Im tempted to look at using Azure Table Storage as an alternative to SQL Azure as the entities being stored are likely to change their schema (properties) over time as the application matures further, and I wont need to make endless database schema changes. In addition we can build refferential integrity into the applicaiton code - so the case for considering Azure Table Storage is a strong one.
The only potential issue I can see at this time is that we do a small amount of simple reporting - i.e. value of sales between two dates, number of items sold for a particular product etc.
I know that Table Storage doesnt support aggregate type functions, and I believe we can achieve what we want with clever use of partitions, multiple entity types to store subsets of the same data and possibly pre-aggregation but Im not 100% sure about how to go about it.
Does anyone know of any in-depth documents about Azure Table Storage design principles so that we make proper and efficient use of Tables, PartitionKeys and entity design etc.
there's a few simplistic documents around, and the current books available tend not to go into this subject in much depth.
FYI - the ecommerce site has about 25,000 customers and takes about 100,000 orders per year.
Have you seen this post ?
http://blogs.msdn.com/b/windowsazurestorage/archive/2010/11/06/how-to-get-most-out-of-windows-azure-tables.aspx
Pretty thorough coverage of tables
I think there are three potential issues I think in porting your app to Table Storage.
The lack of reporting - including aggregate functions - which you've already identified
The limited availability of transaction support - with 100,000 orders per year I think you'll end up missing this support.
Some problems with costs - $1 per million operations is only a small cost, but you can need to factor this in if you get a lot of page views.
Honestly, I think a hybrid approach - perhaps EF or NH to SQL Azure for critical data, with large objects stored in Table/Blob?
Enough of my opinion!
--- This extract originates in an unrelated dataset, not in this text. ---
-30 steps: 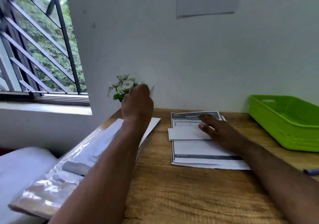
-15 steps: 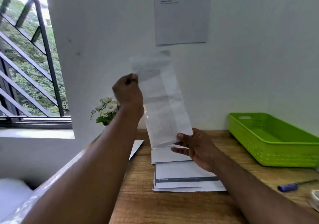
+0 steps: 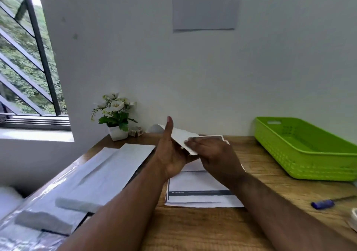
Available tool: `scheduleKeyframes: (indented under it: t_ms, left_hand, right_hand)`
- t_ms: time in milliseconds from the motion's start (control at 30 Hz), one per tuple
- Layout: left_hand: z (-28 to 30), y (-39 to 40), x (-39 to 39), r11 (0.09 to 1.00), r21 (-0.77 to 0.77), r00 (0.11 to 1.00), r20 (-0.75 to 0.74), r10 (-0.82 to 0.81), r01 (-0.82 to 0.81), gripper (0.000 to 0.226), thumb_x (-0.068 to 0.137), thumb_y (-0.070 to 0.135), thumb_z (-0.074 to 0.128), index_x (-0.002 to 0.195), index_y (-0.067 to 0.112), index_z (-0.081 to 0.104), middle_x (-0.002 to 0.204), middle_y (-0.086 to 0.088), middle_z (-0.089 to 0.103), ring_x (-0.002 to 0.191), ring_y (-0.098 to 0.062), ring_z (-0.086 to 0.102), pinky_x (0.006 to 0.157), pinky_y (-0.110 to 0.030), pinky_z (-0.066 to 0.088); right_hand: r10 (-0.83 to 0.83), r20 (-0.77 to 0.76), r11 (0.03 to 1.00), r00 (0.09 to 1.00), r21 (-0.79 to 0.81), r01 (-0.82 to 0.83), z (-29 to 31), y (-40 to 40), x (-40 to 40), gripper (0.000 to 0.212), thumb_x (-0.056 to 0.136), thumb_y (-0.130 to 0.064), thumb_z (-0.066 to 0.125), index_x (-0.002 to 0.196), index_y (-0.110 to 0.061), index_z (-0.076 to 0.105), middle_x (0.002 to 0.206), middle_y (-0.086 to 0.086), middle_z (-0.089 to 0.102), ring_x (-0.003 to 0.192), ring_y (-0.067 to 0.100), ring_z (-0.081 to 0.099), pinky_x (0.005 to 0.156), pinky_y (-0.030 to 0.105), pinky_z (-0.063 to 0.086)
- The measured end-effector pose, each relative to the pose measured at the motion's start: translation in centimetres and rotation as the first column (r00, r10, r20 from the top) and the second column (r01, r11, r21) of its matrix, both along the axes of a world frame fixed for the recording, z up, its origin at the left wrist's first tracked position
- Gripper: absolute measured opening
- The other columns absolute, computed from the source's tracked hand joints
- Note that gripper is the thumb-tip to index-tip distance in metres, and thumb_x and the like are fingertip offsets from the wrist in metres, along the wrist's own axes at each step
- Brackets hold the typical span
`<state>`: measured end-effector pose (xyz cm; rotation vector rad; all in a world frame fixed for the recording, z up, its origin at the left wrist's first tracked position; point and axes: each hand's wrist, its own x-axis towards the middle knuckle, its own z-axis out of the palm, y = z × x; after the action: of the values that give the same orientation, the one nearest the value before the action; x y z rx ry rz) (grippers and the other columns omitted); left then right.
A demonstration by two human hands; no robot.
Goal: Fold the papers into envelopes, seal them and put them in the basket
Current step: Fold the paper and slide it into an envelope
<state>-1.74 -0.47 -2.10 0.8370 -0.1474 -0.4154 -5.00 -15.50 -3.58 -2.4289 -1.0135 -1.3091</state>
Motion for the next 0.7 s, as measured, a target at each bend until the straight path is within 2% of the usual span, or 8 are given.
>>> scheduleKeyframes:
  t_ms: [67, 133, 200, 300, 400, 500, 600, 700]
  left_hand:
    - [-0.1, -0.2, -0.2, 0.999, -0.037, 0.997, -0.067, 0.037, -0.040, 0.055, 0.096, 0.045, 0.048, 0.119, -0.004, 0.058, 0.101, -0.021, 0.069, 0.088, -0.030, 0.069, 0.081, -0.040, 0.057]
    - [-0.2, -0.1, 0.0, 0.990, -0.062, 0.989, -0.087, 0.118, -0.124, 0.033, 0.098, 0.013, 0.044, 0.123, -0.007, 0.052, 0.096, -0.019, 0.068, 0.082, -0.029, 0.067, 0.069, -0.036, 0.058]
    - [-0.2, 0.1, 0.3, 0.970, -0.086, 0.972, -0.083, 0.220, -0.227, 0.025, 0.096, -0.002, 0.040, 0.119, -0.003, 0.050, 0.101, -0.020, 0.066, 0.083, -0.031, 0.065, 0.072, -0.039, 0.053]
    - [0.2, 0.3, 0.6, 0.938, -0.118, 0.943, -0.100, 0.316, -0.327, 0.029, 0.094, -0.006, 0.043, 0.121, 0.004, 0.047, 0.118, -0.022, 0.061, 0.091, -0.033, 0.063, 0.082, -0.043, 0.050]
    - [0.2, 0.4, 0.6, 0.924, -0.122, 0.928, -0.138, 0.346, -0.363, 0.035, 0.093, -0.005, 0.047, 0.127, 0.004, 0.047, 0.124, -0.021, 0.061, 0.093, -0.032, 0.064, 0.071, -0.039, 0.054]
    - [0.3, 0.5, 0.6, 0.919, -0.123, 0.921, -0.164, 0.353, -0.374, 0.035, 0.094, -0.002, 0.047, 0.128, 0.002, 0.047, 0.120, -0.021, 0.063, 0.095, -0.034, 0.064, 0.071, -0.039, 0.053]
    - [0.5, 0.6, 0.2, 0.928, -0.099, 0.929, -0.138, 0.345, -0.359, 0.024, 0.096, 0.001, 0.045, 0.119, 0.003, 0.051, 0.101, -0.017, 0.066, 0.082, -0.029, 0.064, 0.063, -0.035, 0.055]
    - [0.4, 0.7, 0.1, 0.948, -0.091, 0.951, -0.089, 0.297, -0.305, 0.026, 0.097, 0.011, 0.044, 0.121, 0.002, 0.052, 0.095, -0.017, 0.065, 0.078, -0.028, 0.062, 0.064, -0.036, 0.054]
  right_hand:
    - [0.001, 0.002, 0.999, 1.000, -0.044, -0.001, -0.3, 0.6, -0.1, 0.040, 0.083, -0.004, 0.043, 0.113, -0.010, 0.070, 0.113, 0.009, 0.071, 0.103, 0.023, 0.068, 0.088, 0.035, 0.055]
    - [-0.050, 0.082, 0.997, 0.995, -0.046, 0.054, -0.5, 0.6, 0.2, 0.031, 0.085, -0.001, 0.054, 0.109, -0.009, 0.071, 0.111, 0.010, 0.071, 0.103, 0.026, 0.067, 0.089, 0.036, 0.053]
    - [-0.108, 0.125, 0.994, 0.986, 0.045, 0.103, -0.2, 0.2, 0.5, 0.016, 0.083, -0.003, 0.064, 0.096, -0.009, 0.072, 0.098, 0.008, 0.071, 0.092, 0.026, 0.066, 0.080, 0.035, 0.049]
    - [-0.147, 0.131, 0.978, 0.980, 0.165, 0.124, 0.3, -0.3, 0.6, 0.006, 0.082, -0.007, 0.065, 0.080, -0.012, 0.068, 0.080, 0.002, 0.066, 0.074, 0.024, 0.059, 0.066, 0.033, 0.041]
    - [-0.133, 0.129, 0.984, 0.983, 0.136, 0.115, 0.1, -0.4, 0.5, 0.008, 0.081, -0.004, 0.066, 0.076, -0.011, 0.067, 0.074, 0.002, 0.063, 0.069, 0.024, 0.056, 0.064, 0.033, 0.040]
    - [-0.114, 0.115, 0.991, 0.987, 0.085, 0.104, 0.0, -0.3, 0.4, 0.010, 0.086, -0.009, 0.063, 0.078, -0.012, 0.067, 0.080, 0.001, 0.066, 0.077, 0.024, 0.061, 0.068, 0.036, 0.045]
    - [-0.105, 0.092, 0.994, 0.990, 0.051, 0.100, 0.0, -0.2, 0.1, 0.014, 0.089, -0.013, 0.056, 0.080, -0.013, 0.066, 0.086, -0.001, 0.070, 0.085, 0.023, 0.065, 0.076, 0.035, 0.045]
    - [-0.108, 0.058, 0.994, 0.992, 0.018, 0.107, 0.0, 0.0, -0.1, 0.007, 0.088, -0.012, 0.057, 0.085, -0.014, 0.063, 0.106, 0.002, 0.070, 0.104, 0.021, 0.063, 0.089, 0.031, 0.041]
For "in depth":
try the storage team's blog http://blogs.msdn.com/b/windowsazurestorage/ - I've found this very good
try the PDC sessions from Jai Haridas (couldn't spot a link - but I'm sure its there still)
try articles inside Eric's book - http://geekswithblogs.net/iupdateable/archive/2010/06/23/free-96-page-book---windows-azure-platform-articles-from.aspx
there's some very good best practice based advice on - http://azurescope.cloudapp.net/ - but this is somewhat performance orientated
If you have start looking at Azure storage such as table, it would do no harm in looking at other NOSQL offerings in the market (especially around document databases). This would give you insight into NOSQL space and how solution around such storages are designed.
You can also think about a hybrid approach of SQL DB + NOSQL solution. Parts of the system may lend themselves very well to Azure table storage model.
NOSQL solutions such as Azure table have their own challenges such as
Schema changes for data. Check here and here
Transactional support
ACID constraints. Check here
All table design papers I have seen are pretty much exclusively focused on the topics of scalability and search performance. I have not seen anything related to design considerations for reporting or BI.
Now, azure tables are accessible through rest APIs and via the azure SDK. Depending on what reporting you need, you might be able to pull out the information you require with minimal effort. If your reporting requirements are very sophisticated, then perhaps SQL azure together with Windows Azure SQL Reporting services might be a better option to consider?